→ **What is expected**: Across the entries below, work out how many lines contain "segment". Please give the number only.

→ **Exercise inputs**:
++++++

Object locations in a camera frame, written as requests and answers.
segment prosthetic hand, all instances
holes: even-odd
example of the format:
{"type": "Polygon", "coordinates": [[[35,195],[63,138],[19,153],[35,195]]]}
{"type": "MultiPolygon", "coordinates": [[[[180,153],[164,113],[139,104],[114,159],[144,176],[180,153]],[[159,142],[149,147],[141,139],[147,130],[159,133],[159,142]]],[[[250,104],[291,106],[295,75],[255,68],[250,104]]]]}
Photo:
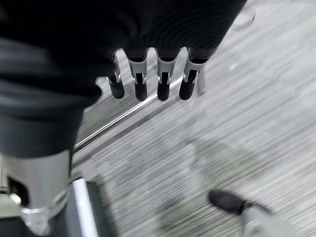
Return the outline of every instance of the prosthetic hand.
{"type": "Polygon", "coordinates": [[[245,0],[1,0],[0,152],[10,197],[38,236],[67,203],[72,150],[95,80],[124,96],[115,51],[123,48],[135,95],[147,97],[147,49],[156,48],[158,97],[166,100],[177,54],[189,49],[180,97],[190,98],[206,61],[245,0]]]}

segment gray carpet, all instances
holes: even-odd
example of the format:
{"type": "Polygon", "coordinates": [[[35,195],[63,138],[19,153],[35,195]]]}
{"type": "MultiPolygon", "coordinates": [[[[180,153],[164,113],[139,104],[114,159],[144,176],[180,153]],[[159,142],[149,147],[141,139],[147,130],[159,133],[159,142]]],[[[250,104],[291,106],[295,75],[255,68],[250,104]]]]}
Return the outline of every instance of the gray carpet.
{"type": "MultiPolygon", "coordinates": [[[[181,101],[172,91],[75,154],[74,173],[100,184],[119,236],[240,236],[237,217],[208,205],[215,187],[258,200],[316,236],[316,6],[254,9],[254,23],[231,30],[207,64],[203,96],[181,101]]],[[[149,94],[157,87],[154,55],[149,94]]],[[[86,111],[78,140],[138,103],[127,60],[118,57],[126,95],[114,99],[100,79],[104,95],[86,111]]]]}

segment black fabric sleeve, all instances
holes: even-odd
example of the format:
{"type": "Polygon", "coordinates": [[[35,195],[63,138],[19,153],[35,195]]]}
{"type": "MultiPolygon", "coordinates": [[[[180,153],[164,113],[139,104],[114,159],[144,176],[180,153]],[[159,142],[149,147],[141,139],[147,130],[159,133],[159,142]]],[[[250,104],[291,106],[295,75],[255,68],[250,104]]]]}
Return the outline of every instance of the black fabric sleeve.
{"type": "Polygon", "coordinates": [[[0,152],[72,149],[119,48],[216,48],[245,0],[1,0],[0,152]]]}

++++++

→ **Answer for the task**: 3